> **Exercise details**:
Whenever a picture appears in the records, exclude it, and transcribe everything else exactly.

> **Records provided**:
- - -

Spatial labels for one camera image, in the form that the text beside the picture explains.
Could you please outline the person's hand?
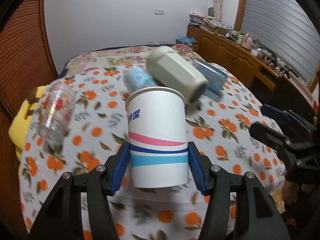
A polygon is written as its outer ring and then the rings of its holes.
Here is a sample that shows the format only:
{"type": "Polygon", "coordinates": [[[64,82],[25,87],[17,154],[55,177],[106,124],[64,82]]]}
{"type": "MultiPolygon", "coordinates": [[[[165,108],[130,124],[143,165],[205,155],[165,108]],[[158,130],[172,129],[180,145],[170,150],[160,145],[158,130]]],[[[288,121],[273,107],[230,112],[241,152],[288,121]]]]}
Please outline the person's hand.
{"type": "Polygon", "coordinates": [[[297,183],[285,180],[281,189],[283,202],[288,205],[295,203],[298,200],[299,191],[306,191],[307,187],[308,186],[306,184],[299,185],[297,183]]]}

- - -

> **Task answer**:
Spatial labels for one camera image, in the form that the text beside the picture explains.
Could you please outline the person's hand?
A polygon is written as its outer ring and then the rings of its holes.
Here is a sample that shows the format only:
{"type": "Polygon", "coordinates": [[[64,82],[25,87],[17,154],[55,177],[106,124],[64,82]]]}
{"type": "MultiPolygon", "coordinates": [[[[165,108],[130,124],[143,165],[205,155],[165,108]],[[158,130],[172,129],[180,145],[170,150],[160,145],[158,130]]],[[[288,121],[273,107],[230,112],[241,152],[288,121]]]]}
Please outline the person's hand.
{"type": "Polygon", "coordinates": [[[297,183],[285,180],[281,189],[283,202],[288,205],[295,203],[298,200],[299,191],[306,191],[307,187],[308,186],[306,184],[299,185],[297,183]]]}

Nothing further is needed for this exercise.